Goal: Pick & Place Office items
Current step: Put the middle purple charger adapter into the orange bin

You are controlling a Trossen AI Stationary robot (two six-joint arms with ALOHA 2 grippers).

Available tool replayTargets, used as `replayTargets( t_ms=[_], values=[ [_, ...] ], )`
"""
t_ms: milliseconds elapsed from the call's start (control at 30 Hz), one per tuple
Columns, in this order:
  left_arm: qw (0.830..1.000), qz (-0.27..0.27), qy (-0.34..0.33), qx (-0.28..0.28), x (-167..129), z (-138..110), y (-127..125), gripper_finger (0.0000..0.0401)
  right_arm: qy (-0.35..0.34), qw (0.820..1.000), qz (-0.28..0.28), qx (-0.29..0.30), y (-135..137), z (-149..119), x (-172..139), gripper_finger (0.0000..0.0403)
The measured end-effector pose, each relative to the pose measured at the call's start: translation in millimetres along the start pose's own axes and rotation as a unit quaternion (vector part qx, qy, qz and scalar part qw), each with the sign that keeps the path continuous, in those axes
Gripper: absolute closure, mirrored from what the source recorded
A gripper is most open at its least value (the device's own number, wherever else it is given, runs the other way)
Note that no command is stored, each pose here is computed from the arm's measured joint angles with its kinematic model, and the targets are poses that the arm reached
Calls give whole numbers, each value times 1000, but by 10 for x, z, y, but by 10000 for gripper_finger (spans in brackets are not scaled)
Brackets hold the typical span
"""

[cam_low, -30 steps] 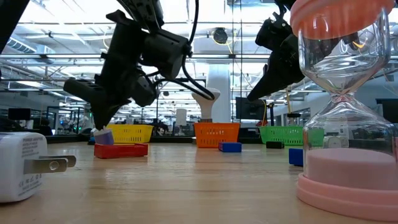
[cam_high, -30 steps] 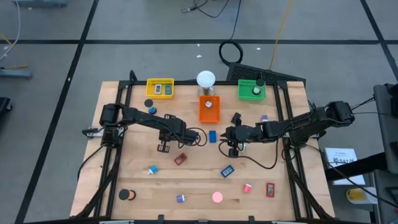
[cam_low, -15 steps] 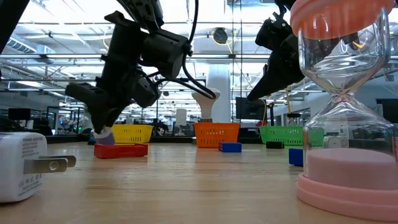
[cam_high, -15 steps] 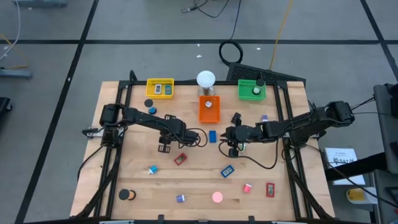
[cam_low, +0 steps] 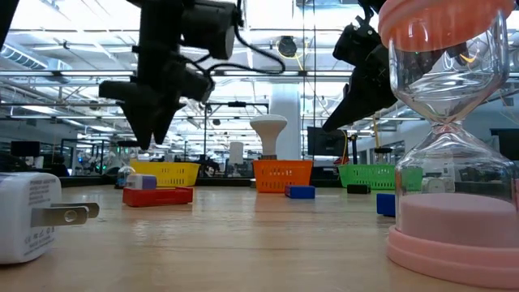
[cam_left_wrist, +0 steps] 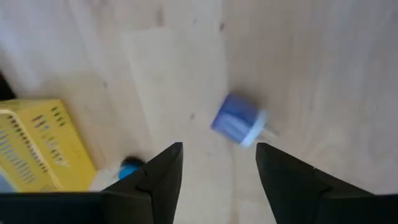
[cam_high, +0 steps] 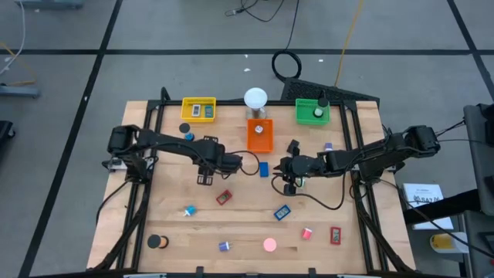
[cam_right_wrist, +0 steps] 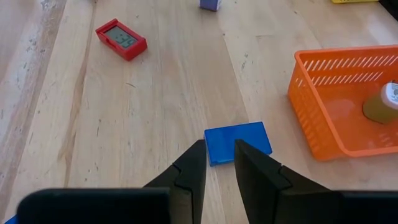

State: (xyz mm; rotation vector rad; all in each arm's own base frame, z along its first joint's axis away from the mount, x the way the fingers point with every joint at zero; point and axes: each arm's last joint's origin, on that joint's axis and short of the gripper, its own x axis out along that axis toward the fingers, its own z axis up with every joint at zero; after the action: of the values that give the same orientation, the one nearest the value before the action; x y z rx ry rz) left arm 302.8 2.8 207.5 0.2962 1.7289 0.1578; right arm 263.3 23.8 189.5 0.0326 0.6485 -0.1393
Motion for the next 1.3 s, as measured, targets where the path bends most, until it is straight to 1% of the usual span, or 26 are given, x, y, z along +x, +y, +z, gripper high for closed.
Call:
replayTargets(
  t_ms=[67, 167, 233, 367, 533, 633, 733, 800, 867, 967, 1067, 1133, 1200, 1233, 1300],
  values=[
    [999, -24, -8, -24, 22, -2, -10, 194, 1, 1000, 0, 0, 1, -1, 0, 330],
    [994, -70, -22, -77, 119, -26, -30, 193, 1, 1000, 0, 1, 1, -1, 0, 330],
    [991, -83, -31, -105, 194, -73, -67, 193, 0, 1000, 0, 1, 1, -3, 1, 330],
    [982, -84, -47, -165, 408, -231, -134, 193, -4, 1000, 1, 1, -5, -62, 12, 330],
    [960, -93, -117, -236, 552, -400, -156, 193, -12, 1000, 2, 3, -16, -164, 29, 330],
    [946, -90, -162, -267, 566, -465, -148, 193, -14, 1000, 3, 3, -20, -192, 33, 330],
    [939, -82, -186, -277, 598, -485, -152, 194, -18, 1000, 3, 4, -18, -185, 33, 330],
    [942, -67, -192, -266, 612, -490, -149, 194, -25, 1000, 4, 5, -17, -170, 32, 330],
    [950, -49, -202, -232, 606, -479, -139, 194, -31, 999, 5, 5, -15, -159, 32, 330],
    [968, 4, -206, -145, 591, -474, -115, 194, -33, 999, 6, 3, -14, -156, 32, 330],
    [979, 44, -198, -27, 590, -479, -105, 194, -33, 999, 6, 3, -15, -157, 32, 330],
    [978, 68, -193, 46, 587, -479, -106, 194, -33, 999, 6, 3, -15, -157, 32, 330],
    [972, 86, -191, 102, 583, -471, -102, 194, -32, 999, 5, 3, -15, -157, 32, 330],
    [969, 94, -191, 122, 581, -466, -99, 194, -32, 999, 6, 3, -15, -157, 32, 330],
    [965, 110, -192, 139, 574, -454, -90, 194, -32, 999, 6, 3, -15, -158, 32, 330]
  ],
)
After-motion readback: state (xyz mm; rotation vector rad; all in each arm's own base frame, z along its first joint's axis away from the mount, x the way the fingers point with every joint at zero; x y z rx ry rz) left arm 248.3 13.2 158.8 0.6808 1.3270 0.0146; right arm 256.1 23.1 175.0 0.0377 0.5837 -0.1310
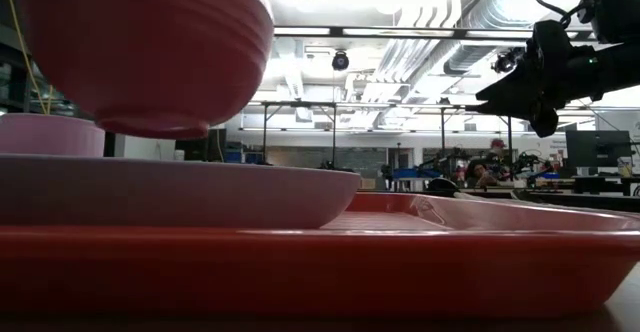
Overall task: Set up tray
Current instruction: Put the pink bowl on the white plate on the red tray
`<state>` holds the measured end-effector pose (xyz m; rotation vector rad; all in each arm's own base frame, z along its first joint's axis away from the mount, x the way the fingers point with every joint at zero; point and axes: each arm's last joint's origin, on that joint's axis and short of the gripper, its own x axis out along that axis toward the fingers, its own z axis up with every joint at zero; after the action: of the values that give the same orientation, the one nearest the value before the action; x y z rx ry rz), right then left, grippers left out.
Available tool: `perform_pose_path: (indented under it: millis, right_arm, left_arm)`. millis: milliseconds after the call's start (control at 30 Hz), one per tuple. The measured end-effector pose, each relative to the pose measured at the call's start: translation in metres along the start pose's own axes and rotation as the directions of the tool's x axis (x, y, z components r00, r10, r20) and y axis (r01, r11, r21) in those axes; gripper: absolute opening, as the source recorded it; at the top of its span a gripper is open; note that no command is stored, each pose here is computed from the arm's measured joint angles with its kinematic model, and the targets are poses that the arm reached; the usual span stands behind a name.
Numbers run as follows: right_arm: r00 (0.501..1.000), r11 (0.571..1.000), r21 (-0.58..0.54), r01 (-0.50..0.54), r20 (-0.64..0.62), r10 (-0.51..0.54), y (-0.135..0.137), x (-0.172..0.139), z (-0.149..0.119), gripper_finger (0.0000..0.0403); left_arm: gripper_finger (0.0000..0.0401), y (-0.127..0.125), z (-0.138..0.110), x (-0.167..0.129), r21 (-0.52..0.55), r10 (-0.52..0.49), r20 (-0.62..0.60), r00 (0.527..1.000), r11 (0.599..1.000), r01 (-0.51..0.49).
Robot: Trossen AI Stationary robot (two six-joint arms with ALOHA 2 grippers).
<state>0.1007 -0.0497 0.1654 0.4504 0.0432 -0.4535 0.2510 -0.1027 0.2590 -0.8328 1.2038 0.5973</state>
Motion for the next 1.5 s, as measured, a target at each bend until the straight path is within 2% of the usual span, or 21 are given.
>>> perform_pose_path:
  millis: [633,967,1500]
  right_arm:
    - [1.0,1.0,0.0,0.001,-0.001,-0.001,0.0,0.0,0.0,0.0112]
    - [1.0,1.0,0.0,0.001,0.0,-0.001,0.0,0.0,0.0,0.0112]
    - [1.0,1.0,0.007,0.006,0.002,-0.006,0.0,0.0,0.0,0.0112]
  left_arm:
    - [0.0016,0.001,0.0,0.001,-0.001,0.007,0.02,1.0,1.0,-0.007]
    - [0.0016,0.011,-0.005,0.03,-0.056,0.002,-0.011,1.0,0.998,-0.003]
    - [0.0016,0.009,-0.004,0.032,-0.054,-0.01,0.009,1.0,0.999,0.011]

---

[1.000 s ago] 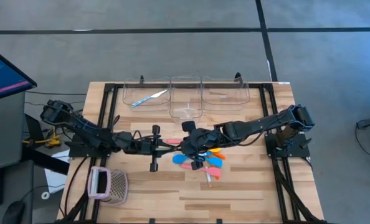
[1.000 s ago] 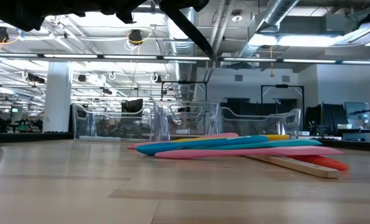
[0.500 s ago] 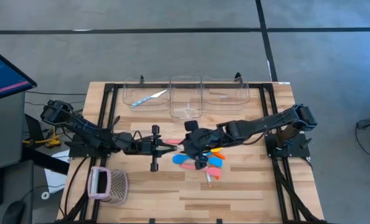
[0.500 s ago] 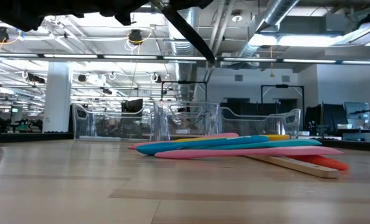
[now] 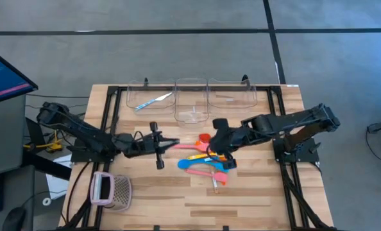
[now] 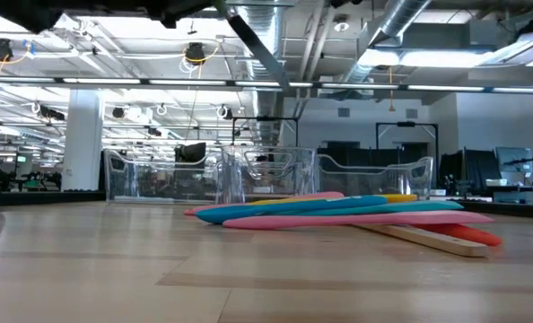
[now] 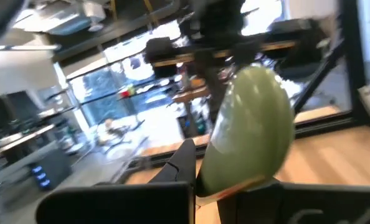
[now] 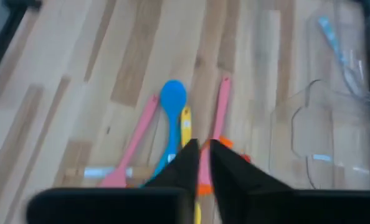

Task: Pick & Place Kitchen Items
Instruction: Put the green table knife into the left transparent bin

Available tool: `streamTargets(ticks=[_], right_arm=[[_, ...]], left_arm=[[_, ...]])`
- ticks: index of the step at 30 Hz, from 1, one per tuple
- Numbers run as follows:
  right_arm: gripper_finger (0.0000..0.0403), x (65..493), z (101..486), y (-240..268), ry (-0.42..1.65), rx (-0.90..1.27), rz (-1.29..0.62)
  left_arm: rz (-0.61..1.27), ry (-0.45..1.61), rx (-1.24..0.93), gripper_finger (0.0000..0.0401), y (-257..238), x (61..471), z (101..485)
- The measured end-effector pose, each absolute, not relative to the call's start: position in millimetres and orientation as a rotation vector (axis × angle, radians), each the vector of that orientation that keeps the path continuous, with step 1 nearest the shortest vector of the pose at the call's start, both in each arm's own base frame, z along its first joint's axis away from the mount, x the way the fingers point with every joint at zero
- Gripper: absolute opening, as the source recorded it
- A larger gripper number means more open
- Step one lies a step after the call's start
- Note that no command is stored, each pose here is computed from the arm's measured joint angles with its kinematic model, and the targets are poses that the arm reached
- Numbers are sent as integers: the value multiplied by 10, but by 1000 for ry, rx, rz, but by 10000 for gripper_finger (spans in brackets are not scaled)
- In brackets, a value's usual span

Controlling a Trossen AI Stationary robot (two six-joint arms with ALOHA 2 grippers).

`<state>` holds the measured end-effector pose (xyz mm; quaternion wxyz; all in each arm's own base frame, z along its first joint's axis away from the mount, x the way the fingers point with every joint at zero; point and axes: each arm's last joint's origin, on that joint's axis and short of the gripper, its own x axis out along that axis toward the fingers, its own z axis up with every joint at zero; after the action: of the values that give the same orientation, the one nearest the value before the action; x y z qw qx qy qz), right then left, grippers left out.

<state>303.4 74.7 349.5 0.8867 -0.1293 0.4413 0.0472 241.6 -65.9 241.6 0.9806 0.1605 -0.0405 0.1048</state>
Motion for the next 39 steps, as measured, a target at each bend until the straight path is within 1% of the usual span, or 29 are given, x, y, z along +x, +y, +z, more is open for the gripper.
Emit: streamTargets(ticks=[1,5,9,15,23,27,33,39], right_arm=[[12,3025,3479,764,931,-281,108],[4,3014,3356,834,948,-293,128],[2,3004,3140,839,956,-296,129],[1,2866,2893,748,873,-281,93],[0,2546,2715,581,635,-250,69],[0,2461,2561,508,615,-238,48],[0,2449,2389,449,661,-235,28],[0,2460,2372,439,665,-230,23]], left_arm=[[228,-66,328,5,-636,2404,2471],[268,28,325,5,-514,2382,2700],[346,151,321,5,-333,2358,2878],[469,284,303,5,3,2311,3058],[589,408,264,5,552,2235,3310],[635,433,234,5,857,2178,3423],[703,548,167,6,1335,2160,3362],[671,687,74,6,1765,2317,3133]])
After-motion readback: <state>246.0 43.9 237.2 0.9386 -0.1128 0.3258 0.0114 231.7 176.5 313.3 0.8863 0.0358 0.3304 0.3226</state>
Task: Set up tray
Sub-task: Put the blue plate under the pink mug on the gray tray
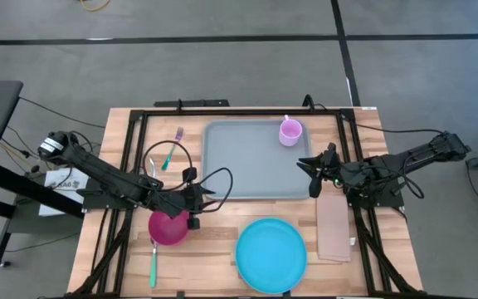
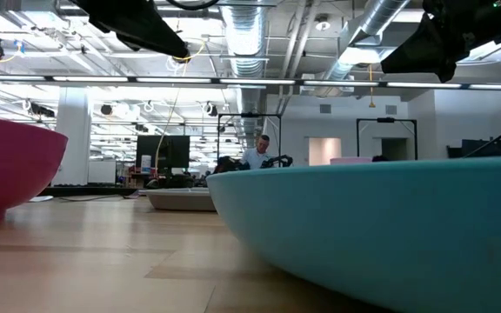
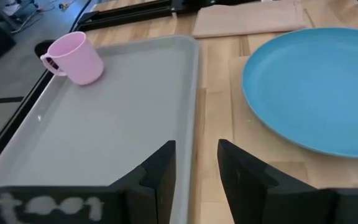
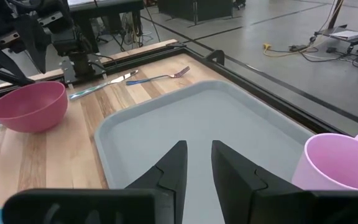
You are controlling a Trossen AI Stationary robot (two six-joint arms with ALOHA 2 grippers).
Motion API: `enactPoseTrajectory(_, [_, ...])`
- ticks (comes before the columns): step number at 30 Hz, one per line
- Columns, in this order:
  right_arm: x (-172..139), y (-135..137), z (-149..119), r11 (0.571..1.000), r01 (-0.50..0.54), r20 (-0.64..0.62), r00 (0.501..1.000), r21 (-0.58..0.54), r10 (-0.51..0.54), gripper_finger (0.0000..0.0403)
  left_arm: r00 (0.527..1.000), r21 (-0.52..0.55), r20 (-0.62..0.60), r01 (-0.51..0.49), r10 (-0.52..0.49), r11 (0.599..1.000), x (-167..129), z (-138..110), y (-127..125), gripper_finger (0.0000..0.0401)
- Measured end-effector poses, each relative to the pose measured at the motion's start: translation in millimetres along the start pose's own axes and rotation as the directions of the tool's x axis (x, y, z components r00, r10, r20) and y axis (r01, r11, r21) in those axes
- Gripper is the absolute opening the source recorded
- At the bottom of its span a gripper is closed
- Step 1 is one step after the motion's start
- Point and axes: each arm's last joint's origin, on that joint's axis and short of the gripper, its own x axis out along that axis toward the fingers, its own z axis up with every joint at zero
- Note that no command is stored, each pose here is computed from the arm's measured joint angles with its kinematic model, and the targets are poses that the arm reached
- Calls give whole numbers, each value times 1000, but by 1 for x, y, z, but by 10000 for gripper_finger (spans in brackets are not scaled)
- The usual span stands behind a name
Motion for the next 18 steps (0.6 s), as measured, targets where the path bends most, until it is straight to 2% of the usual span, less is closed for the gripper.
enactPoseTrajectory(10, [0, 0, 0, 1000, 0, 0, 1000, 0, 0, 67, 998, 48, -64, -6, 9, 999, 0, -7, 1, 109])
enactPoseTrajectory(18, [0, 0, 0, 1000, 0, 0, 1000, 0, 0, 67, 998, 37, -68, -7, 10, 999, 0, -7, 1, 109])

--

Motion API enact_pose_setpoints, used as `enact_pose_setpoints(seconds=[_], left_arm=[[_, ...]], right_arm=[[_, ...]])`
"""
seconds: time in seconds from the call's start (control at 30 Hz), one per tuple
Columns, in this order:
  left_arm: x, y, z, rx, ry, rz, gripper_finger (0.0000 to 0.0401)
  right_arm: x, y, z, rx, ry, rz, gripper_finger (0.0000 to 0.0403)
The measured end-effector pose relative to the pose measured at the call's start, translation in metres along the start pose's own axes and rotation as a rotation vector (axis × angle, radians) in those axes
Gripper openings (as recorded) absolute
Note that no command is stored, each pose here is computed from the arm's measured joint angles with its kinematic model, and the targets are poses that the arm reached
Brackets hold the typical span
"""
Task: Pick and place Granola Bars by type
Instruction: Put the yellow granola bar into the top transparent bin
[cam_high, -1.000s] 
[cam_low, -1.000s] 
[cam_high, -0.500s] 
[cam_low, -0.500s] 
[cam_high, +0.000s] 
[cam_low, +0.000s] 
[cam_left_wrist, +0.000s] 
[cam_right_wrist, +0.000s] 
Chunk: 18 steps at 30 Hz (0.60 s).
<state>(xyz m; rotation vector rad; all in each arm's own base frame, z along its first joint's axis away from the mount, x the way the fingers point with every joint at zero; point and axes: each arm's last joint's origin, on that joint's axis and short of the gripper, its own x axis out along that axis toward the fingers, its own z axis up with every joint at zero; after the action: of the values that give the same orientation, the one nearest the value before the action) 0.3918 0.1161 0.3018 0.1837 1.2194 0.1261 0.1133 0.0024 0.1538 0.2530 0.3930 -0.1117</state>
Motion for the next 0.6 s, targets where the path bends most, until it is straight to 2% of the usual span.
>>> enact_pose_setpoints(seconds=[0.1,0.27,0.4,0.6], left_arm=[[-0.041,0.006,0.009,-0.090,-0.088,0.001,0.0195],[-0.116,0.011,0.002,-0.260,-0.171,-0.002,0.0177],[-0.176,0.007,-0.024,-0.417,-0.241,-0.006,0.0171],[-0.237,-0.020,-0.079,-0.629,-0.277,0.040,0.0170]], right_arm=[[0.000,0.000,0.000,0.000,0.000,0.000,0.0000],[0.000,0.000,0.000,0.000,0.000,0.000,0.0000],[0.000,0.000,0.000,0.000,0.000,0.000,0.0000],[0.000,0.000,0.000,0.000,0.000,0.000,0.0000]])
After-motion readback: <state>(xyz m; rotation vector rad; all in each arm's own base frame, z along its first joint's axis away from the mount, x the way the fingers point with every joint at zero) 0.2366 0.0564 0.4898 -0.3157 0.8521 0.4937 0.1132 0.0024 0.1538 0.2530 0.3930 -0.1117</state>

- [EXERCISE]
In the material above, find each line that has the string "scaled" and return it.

- [RESPONSE BOX]
Calls give whole numbers, each value times 1000, but by 10 for x, z, y, but by 10000 for gripper_finger (spans in brackets are not scaled)
- Numbers are sent as integers: the value multiplied by 10, but by 1000 for ry, rx, rz, but by 10000 for gripper_finger (spans in brackets are not scaled)
- Calls give whole numbers, each value times 1000, but by 1 for x, y, z, but by 10000 for gripper_finger (spans in brackets are not scaled)

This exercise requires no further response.